I tried using the seed labeling on the Tusi 2018 data and their marker genes from Supp table 1. I followed strictly your tutorial (https://docs.scvi-tools.org/en/stable/user_guide/notebooks/seed_labeling.html) and the first results look promising. However, I would like to get the posterior probability score which you used in your original publication (e.g. Figure 6 D).
On that note, is there a implemented way to dismiss labels if they have no support based on the trained model?
Is it possible to extract it from the model? I tried dir(scvi.model._scanvi.SCANVI) but could not find.
So I think you just want to add soft=True to the predict method of SCANVI. However, we do have a bug in this where it’s not correctly outputting a dataframe.
Hello Adam, many thanks for your reply! So I added the following lines:
y_pred = scanvi_model.predict(adata, soft=True)
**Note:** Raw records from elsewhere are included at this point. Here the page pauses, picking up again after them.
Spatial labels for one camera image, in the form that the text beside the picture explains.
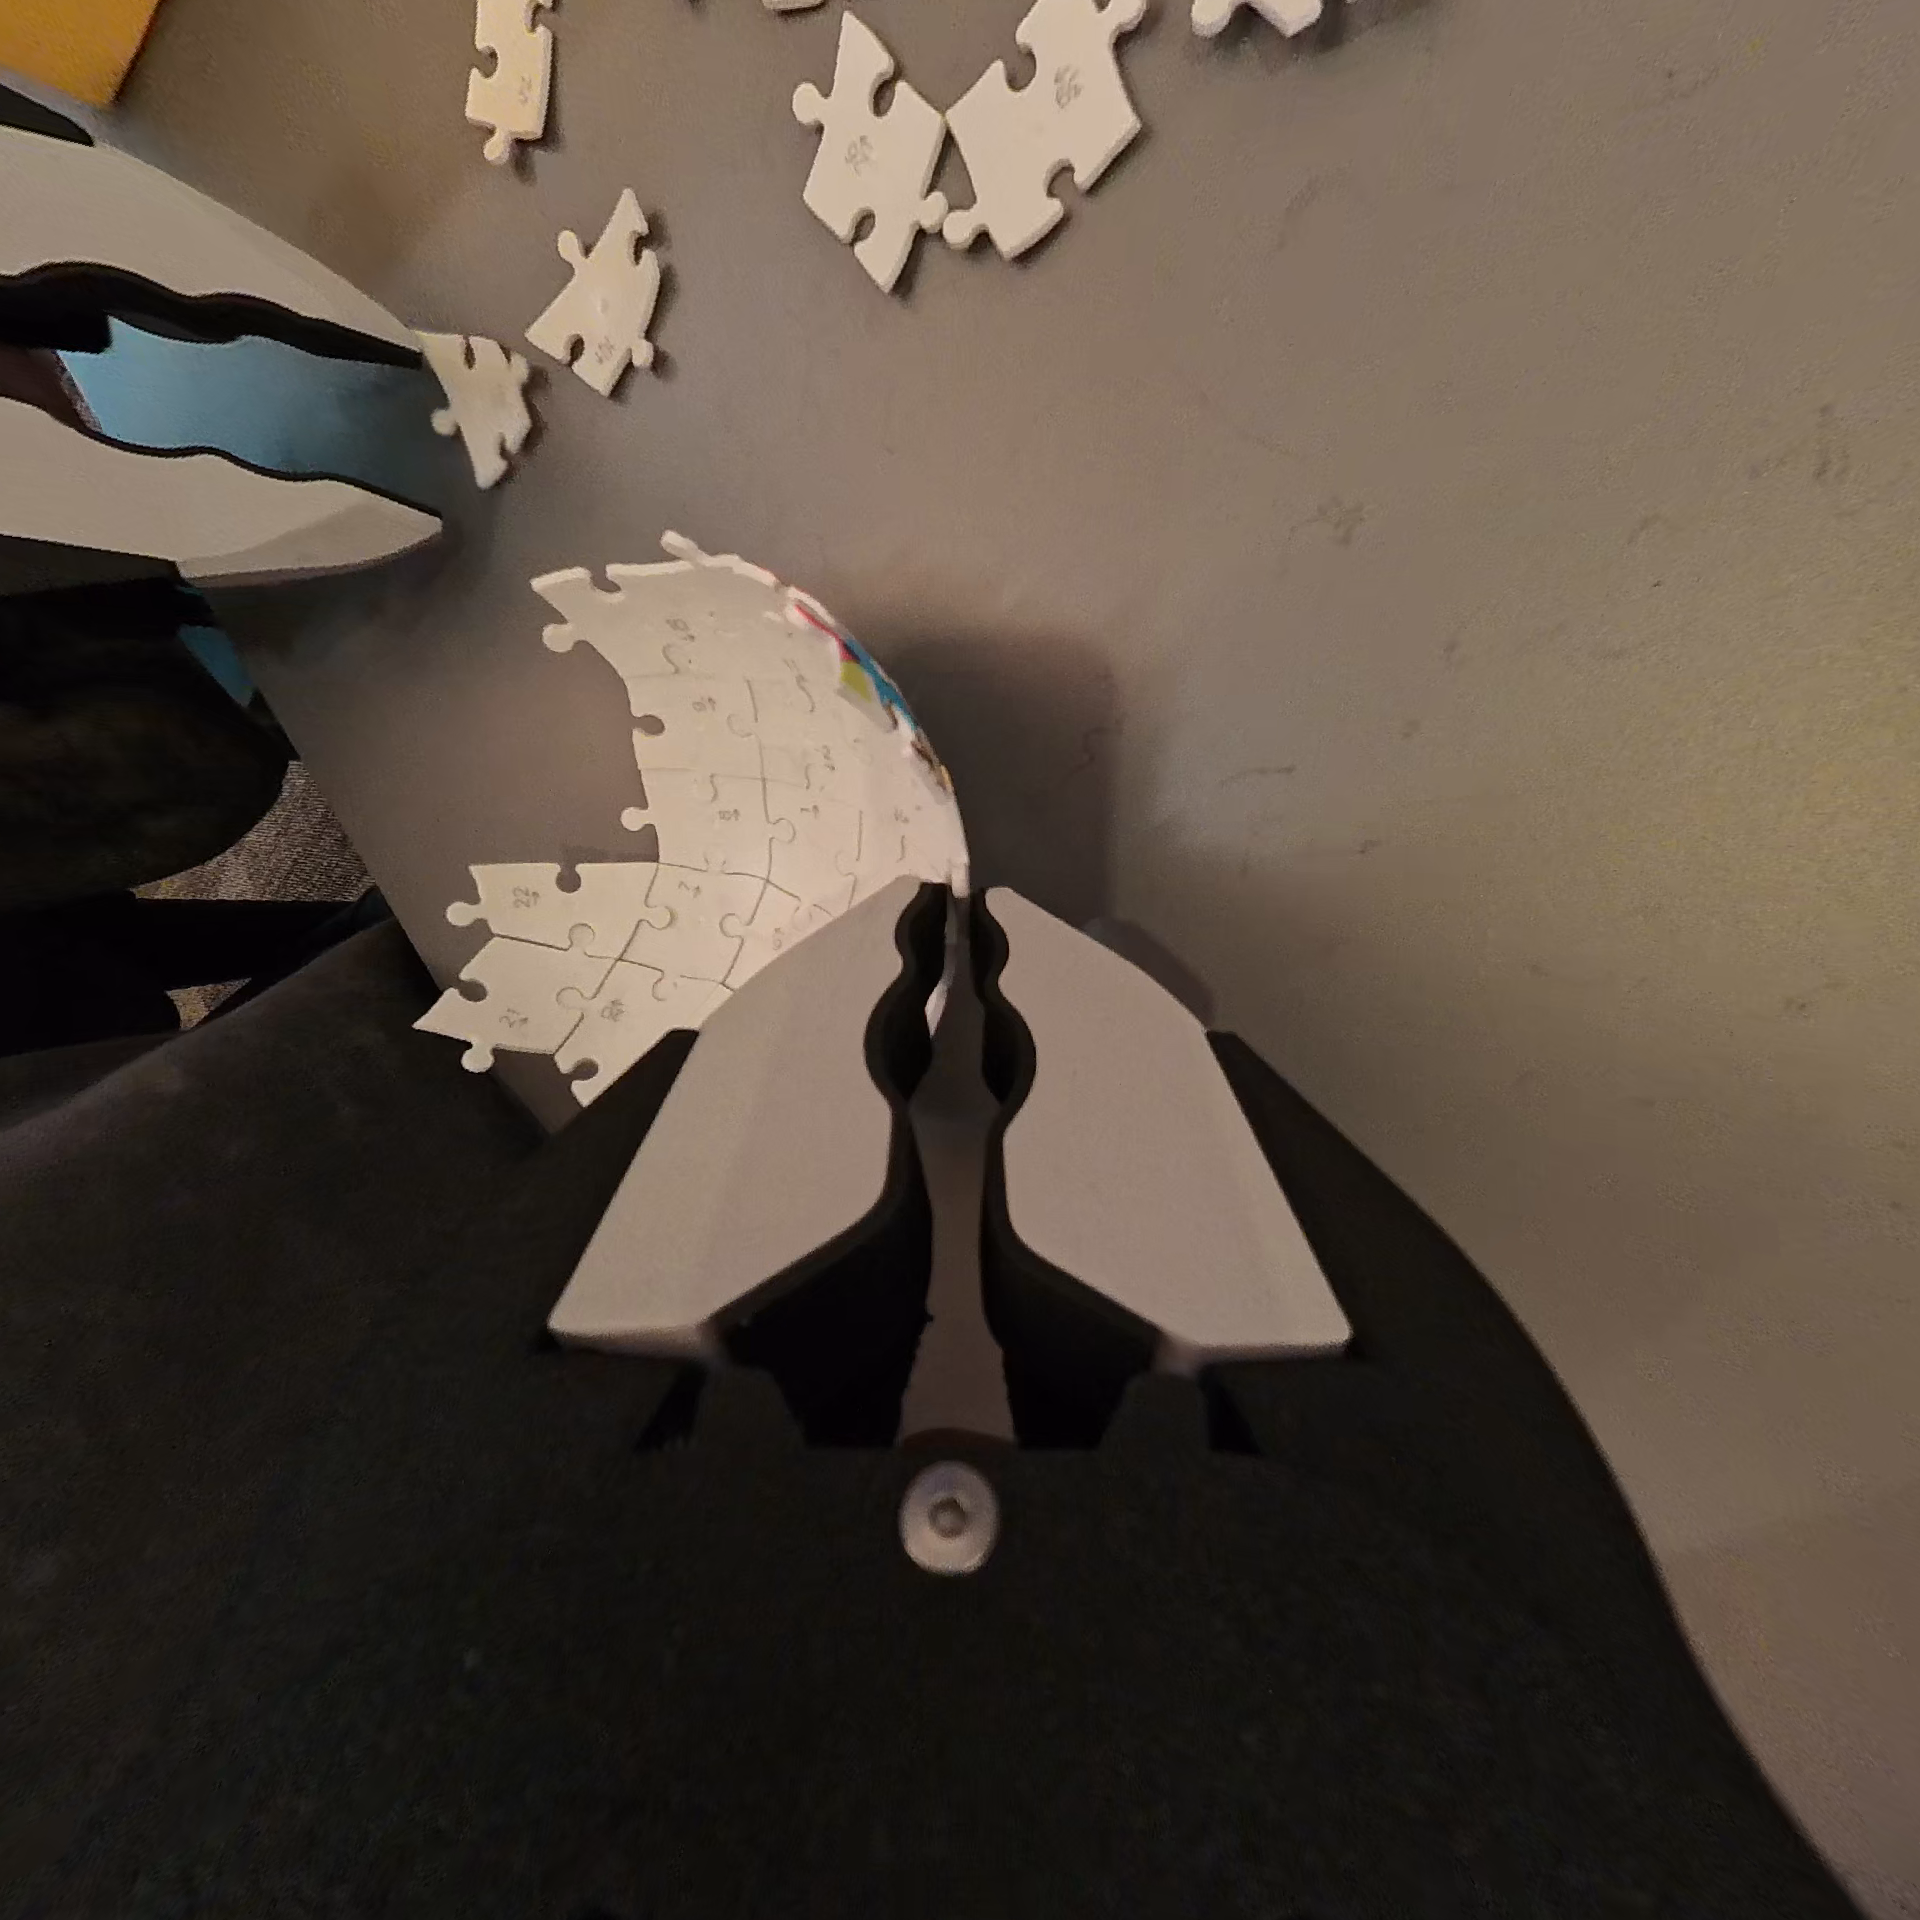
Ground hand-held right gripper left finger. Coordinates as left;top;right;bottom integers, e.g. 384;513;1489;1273
549;884;951;1450

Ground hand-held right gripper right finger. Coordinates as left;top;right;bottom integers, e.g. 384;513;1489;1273
975;884;1352;1450

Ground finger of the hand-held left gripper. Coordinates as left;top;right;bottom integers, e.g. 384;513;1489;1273
0;391;450;590
0;127;426;375

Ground single white puzzle piece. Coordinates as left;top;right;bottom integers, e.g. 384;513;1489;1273
416;329;545;492

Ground partly built puzzle ball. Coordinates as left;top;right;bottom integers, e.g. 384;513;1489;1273
413;530;972;1109

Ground group of puzzle pieces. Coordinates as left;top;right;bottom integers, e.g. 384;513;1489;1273
463;0;1352;399

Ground yellow box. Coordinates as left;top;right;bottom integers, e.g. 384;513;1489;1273
0;0;170;109

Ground person's dark trousers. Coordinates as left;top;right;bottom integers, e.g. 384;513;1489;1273
0;914;599;1920

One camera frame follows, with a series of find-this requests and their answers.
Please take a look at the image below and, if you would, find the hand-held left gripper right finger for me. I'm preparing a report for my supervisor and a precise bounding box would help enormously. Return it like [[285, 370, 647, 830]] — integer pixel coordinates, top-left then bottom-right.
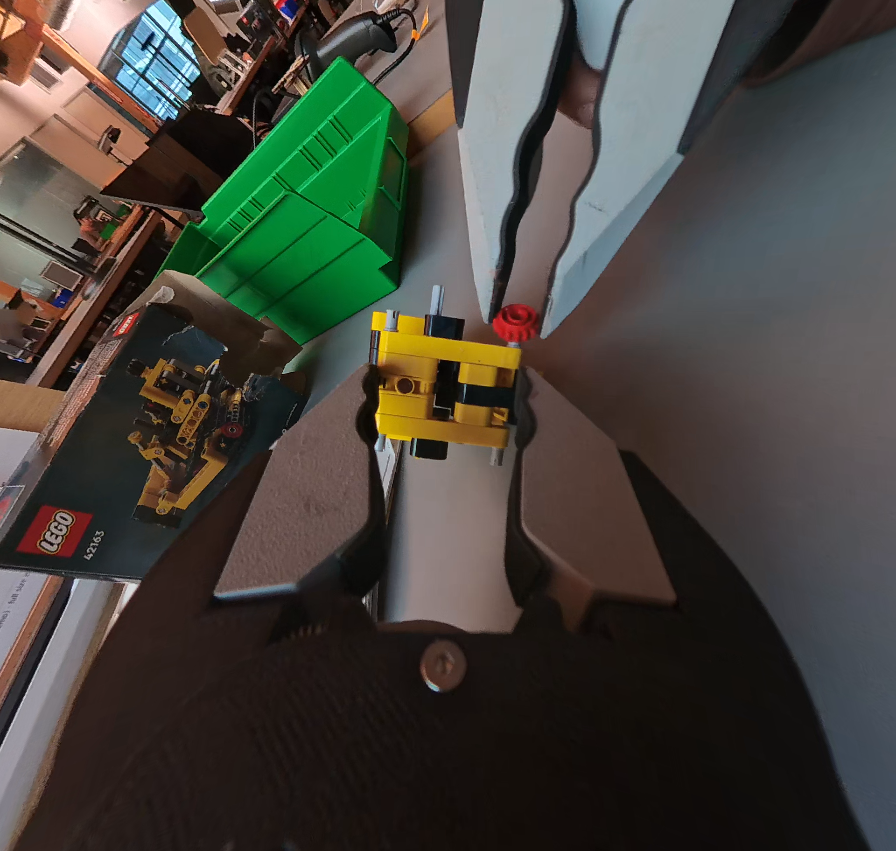
[[504, 366, 679, 631]]

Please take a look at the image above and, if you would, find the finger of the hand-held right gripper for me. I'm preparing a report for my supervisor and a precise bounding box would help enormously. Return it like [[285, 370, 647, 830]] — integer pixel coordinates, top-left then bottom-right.
[[541, 0, 820, 339], [447, 0, 578, 325]]

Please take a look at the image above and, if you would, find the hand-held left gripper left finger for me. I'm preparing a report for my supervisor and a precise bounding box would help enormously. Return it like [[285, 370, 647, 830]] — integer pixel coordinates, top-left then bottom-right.
[[212, 364, 392, 600]]

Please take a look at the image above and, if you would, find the yellow lego bulldozer model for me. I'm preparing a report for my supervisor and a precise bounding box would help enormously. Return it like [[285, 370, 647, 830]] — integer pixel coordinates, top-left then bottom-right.
[[370, 284, 522, 468]]

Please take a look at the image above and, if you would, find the red lego gear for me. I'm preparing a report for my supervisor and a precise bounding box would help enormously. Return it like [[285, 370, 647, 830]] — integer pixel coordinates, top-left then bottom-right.
[[491, 303, 540, 348]]

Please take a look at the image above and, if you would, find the dark lego box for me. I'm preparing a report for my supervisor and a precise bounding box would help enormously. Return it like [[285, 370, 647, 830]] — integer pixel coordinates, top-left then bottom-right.
[[0, 270, 312, 580]]

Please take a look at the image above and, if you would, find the person's right hand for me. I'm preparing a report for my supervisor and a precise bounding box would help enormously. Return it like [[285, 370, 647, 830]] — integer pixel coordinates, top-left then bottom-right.
[[560, 67, 603, 129]]

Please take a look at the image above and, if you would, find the black barcode scanner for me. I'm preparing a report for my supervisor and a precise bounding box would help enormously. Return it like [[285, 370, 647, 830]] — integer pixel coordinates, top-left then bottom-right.
[[293, 10, 400, 85]]

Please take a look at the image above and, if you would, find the green plastic bin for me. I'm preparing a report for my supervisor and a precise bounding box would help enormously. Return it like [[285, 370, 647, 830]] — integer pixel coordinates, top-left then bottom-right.
[[199, 56, 410, 236], [157, 189, 401, 347]]

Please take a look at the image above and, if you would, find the wooden workbench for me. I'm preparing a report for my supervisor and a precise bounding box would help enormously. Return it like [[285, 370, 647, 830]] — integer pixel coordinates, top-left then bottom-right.
[[28, 207, 169, 386]]

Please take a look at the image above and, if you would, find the black monitor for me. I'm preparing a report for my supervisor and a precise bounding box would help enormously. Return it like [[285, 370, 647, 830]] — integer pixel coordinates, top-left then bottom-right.
[[100, 112, 256, 215]]

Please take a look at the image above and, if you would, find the large window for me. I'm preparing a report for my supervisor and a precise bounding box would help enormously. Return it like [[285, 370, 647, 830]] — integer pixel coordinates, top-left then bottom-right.
[[112, 0, 204, 122]]

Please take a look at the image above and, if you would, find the black scanner cable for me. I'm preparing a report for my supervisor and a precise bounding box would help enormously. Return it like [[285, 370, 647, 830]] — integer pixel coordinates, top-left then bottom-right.
[[371, 4, 431, 89]]

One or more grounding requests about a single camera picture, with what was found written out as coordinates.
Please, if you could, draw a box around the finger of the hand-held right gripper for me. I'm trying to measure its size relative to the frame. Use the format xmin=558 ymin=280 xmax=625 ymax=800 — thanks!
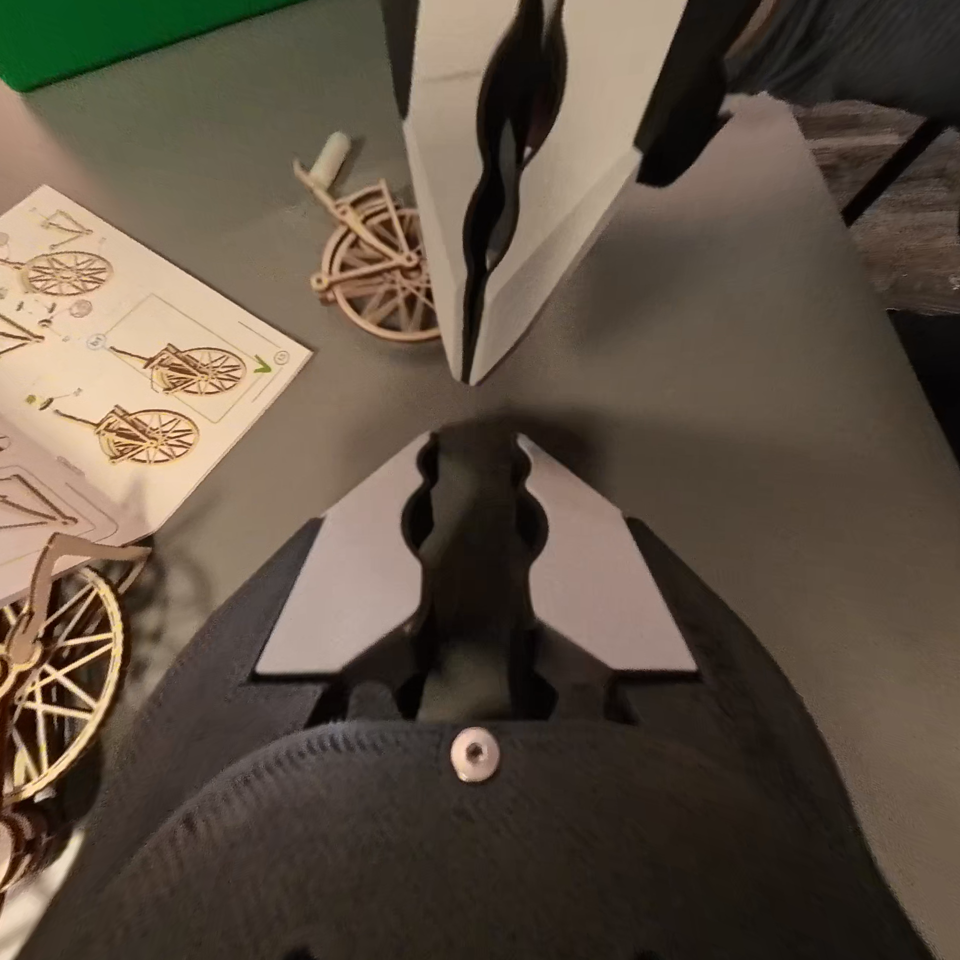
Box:
xmin=403 ymin=0 xmax=545 ymax=385
xmin=466 ymin=0 xmax=690 ymax=385

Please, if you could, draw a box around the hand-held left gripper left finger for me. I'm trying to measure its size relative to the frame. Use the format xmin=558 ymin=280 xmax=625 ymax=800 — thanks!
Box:
xmin=253 ymin=431 xmax=453 ymax=680

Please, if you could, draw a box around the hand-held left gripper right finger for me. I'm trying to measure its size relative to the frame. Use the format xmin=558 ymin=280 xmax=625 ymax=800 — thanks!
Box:
xmin=510 ymin=431 xmax=702 ymax=680

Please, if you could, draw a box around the small wooden wheel assembly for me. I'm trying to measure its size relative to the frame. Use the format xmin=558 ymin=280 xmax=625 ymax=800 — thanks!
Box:
xmin=292 ymin=157 xmax=444 ymax=344

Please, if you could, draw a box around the large wooden wheel model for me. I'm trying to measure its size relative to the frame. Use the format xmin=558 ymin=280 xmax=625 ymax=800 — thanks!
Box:
xmin=0 ymin=532 xmax=152 ymax=894

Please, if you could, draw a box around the small white wax cylinder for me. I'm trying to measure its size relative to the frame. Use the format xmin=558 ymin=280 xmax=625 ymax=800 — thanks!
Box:
xmin=309 ymin=132 xmax=354 ymax=186

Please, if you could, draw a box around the paper instruction booklet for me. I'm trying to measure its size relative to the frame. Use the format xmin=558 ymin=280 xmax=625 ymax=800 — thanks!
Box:
xmin=0 ymin=185 xmax=315 ymax=605

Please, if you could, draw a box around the green box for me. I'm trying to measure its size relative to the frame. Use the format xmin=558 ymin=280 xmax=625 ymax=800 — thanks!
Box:
xmin=0 ymin=0 xmax=305 ymax=93

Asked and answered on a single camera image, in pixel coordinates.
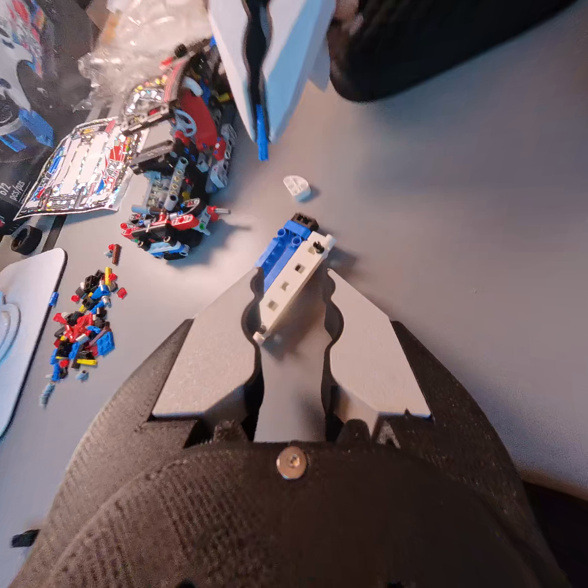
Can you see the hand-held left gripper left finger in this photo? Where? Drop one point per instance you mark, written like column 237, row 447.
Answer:
column 206, row 367

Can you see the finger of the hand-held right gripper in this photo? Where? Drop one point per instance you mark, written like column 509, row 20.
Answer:
column 298, row 46
column 229, row 55

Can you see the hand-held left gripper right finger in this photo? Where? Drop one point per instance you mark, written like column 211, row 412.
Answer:
column 372, row 367

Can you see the blue white lego assembly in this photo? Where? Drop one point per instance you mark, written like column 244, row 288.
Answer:
column 294, row 280

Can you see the white half-round lego piece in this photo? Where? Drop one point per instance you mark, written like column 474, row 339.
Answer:
column 296, row 188

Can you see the partly built lego car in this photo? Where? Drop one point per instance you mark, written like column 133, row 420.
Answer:
column 197, row 110

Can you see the pile of mixed lego pieces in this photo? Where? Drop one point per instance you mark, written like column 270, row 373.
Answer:
column 78, row 326

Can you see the small brown lego pin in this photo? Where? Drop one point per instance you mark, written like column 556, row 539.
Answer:
column 115, row 255

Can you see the small blue lego pin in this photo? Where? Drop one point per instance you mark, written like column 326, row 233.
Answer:
column 53, row 298

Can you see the black lego set box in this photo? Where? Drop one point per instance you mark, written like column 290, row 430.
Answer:
column 55, row 92

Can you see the black lego tyre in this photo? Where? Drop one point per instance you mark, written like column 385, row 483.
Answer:
column 34, row 234

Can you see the small black lego piece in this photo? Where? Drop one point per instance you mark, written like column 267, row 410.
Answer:
column 25, row 538

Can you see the crumpled clear plastic bags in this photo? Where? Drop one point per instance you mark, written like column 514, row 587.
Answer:
column 138, row 41

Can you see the black padded armrest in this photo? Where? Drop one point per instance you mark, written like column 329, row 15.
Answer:
column 436, row 46

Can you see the white book stand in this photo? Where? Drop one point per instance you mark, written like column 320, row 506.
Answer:
column 27, row 321

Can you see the shiny sticker sheet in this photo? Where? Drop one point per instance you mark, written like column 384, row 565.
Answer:
column 82, row 170
pred = pd.DataFrame(data=y_pred[0:,0:])
pred_score = pred.max(axis=1).to_numpy()
I assume that pred_score is now the maximum score across all labels for each cell. Which should correspond to the label assigned to that cell.
Background: I annotated progenitor cells with SingleR and use the top 10 SingleR labels as seed labels with scanvi. That is the comparison of the scvi vs SingleR score.